Correct way to measure execution, and data transfer time

Hi

I’m new to Cuda in general, the following is part of my code, with many events.

satur_xr=xr.open_dataset('/f/work/julich/dg-rr/dg_rr_elshambakey/plant_available_water/satur.nc')
poro_xr=xr.open_dataset('/f/work/julich/dg-rr/dg_rr_elshambakey/plant_available_water/poro.nc')
s_cuda_event=cuda.event() # To record kernel start
e_cuda_event=cuda.event() # To record kernel end
data_to_device_start_time_event=cuda.event() # To record start of moving data from host to device
data_to_device_end_time_event=cuda.event() # To record end of moving data from host to device
data_to_host_start_time_event=cuda.event() # To record start of moving data back from device to host
data_to_host_end_time_event=cuda.event() # To record end of moving data back from device to host

@cuda.jit
def PlantAvailableWater_cuda(Poro=None,satur=None,Dz=1,Dzmult=None,wlt_pt_p=-150,fld_cp_p=-0.6,Nx=0,Ny=0,Nz=0,Alpha=None,Nvg=None,Sres=None,init_paw=None):
    
    ty,tz=cuda.grid(2)
    Ssat=1
    satur_vol=0.0
    wlt_pt_vol=0.0
    fld_cp_vol=0.0

    for k in range(Nz):
        kk = Nz-k-1
        m = 1.0 - 1.0/Nvg[kk,ty%Ny,tz%Nx]

        if wlt_pt_p<0.0:
            wlt_pt=(Ssat - Sres[kk,ty%Ny,tz%Nx])/((1.0 + (Alpha[kk,ty%Ny,tz%Nx]*abs(wlt_pt_p))**Nvg[kk,ty%Ny,tz%Nx])**m) + Sres[kk,ty%Ny,tz%Nx]
        else:
            wlt_pt=1.0

        if fld_cp_p<0.0:
            fld_cp=(Ssat - Sres[kk,ty%Ny,tz%Nx])/((1.0 + (Alpha[kk,ty%Ny,tz%Nx]*abs(fld_cp_p))**Nvg[kk,ty%Ny,tz%Nx])**m) + Sres[kk,ty%Ny,tz%Nx]
        else:
            fld_cp=1.0

        satur_vol += (satur[int(ty/Ny),kk,ty%Ny,tz%Nx] * Dz * Dzmult[kk] * Poro[int(ty/Ny),kk,ty%Ny,tz%Nx])
        wlt_pt_vol += (wlt_pt * Dz * Dzmult[kk] * Poro[int(ty/Ny),kk,ty%Ny,tz%Nx])
        fld_cp_vol += (fld_cp * Dz * Dzmult[kk] * Poro[int(ty/Ny),kk,ty%Ny,tz%Nx])

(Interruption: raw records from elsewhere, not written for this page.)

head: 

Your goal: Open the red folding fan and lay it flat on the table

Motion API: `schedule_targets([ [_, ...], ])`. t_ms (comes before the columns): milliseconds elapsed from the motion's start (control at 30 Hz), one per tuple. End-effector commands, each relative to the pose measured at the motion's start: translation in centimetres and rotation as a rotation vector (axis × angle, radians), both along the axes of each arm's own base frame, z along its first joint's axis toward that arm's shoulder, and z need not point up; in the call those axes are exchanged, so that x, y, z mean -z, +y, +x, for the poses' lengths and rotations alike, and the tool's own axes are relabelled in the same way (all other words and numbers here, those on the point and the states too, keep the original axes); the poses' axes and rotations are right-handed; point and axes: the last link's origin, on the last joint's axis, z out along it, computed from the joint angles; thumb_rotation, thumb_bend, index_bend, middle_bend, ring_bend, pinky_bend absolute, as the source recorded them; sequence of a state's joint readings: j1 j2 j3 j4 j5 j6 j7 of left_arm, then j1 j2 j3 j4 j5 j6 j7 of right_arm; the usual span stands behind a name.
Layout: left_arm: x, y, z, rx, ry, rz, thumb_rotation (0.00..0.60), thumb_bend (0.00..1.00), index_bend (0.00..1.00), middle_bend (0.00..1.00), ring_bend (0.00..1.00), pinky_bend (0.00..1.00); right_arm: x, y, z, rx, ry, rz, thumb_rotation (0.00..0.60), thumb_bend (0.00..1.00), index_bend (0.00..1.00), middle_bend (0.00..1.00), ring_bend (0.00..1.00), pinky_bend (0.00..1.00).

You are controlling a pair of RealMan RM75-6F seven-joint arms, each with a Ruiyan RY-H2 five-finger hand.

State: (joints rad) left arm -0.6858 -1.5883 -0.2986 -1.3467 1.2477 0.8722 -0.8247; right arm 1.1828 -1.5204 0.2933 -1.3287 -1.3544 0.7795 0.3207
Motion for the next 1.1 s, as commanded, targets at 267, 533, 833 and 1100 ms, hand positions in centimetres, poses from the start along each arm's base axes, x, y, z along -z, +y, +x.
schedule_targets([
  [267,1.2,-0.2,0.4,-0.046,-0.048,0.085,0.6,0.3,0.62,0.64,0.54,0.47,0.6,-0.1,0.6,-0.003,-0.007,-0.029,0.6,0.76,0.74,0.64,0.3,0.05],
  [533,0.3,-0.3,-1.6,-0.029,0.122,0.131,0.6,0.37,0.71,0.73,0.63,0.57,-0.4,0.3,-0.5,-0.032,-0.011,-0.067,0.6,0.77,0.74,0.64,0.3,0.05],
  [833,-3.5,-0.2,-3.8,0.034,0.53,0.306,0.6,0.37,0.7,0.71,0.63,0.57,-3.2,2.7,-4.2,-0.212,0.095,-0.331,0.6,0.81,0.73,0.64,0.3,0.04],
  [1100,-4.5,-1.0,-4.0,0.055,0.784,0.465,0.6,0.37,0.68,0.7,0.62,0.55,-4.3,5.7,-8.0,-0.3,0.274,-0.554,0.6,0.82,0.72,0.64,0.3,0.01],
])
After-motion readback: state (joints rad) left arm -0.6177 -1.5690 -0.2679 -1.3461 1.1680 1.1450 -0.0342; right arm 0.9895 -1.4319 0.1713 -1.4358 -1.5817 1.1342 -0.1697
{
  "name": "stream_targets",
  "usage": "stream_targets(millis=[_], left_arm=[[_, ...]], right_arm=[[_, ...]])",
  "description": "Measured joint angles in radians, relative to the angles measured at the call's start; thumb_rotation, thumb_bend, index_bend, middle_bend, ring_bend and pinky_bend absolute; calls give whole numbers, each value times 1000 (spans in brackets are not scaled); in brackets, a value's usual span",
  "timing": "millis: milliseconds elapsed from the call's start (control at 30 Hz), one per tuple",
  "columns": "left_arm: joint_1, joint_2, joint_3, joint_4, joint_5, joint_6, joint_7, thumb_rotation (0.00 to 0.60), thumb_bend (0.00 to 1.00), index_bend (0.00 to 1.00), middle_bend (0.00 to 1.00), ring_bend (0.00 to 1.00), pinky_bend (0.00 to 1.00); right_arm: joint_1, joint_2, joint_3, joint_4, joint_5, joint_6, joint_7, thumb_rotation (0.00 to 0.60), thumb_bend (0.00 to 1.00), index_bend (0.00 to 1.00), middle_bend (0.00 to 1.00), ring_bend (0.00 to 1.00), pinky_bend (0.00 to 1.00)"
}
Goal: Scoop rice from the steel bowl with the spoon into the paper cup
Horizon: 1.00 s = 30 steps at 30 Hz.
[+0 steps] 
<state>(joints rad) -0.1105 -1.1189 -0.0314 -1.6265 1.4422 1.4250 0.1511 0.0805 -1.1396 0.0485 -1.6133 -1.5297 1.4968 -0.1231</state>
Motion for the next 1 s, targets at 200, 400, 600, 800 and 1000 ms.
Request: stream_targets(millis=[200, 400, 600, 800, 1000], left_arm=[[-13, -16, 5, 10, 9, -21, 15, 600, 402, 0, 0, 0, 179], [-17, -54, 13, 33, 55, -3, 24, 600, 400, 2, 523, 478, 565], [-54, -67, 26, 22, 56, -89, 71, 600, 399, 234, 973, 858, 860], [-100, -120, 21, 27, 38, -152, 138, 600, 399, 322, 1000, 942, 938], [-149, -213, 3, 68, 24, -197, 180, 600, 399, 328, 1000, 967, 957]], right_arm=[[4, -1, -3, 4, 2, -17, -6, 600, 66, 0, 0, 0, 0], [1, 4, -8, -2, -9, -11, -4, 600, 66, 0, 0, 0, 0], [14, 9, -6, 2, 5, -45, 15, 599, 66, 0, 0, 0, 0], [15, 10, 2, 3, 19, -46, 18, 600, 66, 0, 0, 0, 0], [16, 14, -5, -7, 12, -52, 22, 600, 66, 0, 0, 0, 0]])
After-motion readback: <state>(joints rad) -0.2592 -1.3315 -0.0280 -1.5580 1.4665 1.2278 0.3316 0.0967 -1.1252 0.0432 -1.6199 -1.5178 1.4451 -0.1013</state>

        init_paw[int(ty/Ny),kk,ty%Ny,tz%Nx] = (satur_vol - wlt_pt_vol) / (fld_cp_vol - wlt_pt_vol) *100.

data_to_device_start_time_event.record()
poro_cu=cuda.to_device(poro_xr['porosity'].data)
satur_cu=cuda.to_device(satur_xr['satur'].data)
Dzmult_cu=cuda.to_device(Dzmult)
alpha_cu=cuda.to_device(d['alpha'].numpy())
nvg_cu=cuda.to_device(d['nvg'].numpy())
sres_cu=cuda.to_device(d['sres'].numpy())
init_paw_cu=cuda.to_device(init_paw)
data_to_device_end_time_event.record()
data_to_device_end_time_event.synchronize()
print('Time to move data to device using cuda events: '+str(cuda.event_elapsed_time(data_to_device_start_time_event,data_to_device_end_time_event)/1000)) # Divide by 1000 as cuda.event_elapsed_time is calculated in milli-seconds

for tk in [(10,10),(15,15),(20,20),(25,25),(26,26),(27,27),(28,28),(29,29),(30,30),(10,10),(20,20)]:
   
    try:
        
        no_threads_per_block=tk
        print("No thread per block "+str(tk))
        no_blocks_per_grid_y=math.ceil(poro_xr.dims['z']*poro_xr.dims['lat']/no_threads_per_block[0])
        no_blocks_per_grid_z=math.ceil(poro_xr.dims['z']*poro_xr.dims['lon']/no_threads_per_block[1])
        no_blocks_per_grid=(no_blocks_per_grid_y,no_blocks_per_grid_z)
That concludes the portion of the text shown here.